Lady Haloran is mired in supernatural beliefs and holds a repeat of Kathleen’s funeral every year on the anniversary date. This year (obviously) John won’t be there, but Louise decides that it’s the perfect opportunity to play with Lady Haloran’s head to see if she can arrange for something new in the will. She’ll also have to deal with her brothers-in-law. Richard (William Campbell) is a sculptor and engaged to Kane (Mary Mitchel) of whom his mother disapproves. Younger brother Billy (Bart Patton) doesn’t seem to have much of a profession. Also prowling around is Dr. Justin Caleb (Patrick Magee), who serves as our detective trying to get to the bottom of things when life around Castle Haloran starts twisting out of control.
Interestingly, Dementia 13 takes a page straight out of Psycho. Louise schemes to convince Lady Haloran that the late Kathleen is contacting her from beyond the grave. She sneaks into Kathleen’s bedroom and steals some of the dead girl’s toys, hoping to plant them in the pond to float up as a sign. This happens midway through the movie, and so it’s a bit of a shock when our main character to this point and the only person whose thoughts we know gets full-on Marion Craned with an axe while climbing out of the water.

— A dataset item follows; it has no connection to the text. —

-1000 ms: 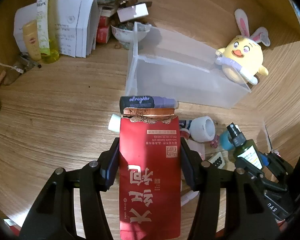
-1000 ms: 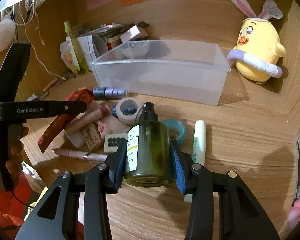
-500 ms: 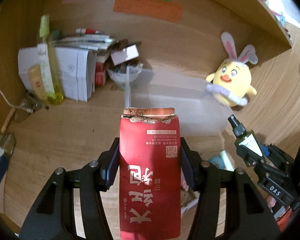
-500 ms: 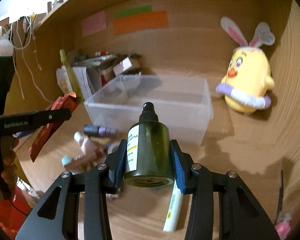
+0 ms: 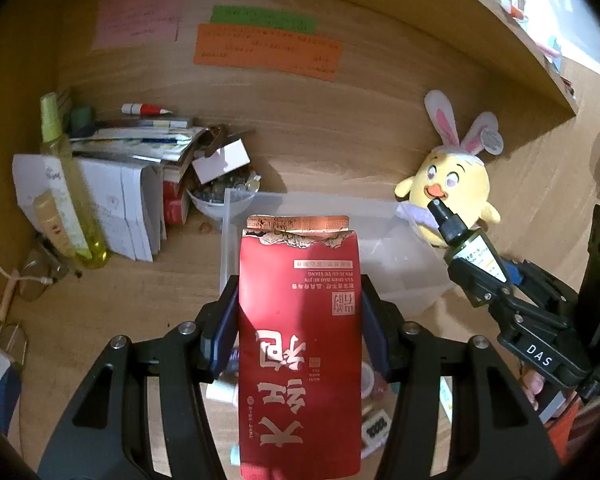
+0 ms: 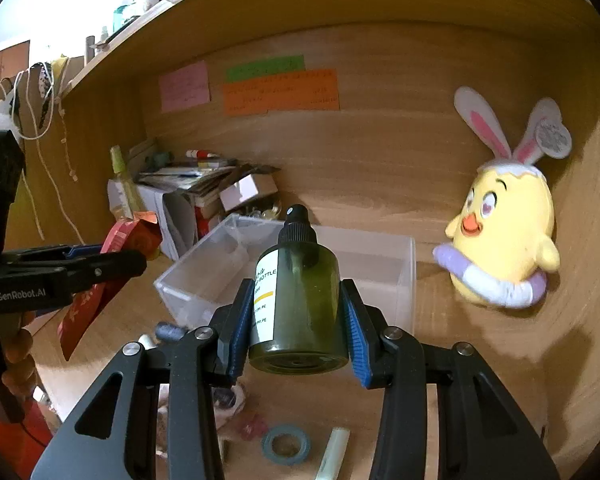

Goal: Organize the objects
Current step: 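Carry both items over the clear box and open both tools to drop them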

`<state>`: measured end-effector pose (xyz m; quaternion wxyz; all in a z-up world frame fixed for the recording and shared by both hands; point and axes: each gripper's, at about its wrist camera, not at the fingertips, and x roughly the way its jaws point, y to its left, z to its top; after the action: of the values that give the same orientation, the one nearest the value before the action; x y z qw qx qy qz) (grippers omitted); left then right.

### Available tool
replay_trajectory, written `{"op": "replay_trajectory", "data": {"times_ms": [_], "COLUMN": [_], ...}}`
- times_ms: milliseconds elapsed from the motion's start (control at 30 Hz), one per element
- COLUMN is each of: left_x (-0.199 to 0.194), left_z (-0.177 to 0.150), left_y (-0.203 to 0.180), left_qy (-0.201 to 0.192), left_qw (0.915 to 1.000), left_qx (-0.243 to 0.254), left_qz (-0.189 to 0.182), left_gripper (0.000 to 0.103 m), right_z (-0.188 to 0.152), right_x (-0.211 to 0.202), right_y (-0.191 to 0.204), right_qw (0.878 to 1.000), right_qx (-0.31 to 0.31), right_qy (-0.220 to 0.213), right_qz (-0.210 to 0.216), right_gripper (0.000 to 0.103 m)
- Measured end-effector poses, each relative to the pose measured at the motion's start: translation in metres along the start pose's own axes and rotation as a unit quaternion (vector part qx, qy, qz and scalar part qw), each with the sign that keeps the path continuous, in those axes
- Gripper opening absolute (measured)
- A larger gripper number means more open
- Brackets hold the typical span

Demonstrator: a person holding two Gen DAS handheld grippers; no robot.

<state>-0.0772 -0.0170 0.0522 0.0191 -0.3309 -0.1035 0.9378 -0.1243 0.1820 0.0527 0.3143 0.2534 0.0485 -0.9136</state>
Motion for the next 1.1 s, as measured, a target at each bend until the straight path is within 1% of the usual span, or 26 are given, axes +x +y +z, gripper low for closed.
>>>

Dementia 13 gets good use from its locations, one of the main aspects of the film that raise it above the level of a student film. Coppola, though very young (early 20s) when this was made also shows some inklings of what would eventually turn him into a great director less than a decade later. There’s good camera work here, and a surprising amount of spooky tension built from simple shots of children’s toys. One of the best effects comes early on when Louise dumps John’s body over the side of the rowboat and tosses in his radio after him. The sinking radio, still playing early rockabilly, is really creepy.
There’s the guts of something here. Dementia 13 suffers from the way in which it was made. With more time to work on the script and tighten it up, especially the dialogue, a bit more of a budget and less restrictive filming conditions, it could turn into something rather good. Patrick Magee classes the whole thing up and he does what he can, but no matter how hard he tries, this will always be just a weird little thriller that has more ambition than cash and quality behind it. What it is is some good ideas put together as well as could be expected in the conditions. Flesh out some of the characters and add 15 more minutes to the spare plot, and this would be more than a strange little footnote in the career of Francis Ford Coppola.
Why to watch Dementia 13: A formative, early film of one of the definite director of the 1970s.
Why not to watch: It shows ambition but also shows inexperience.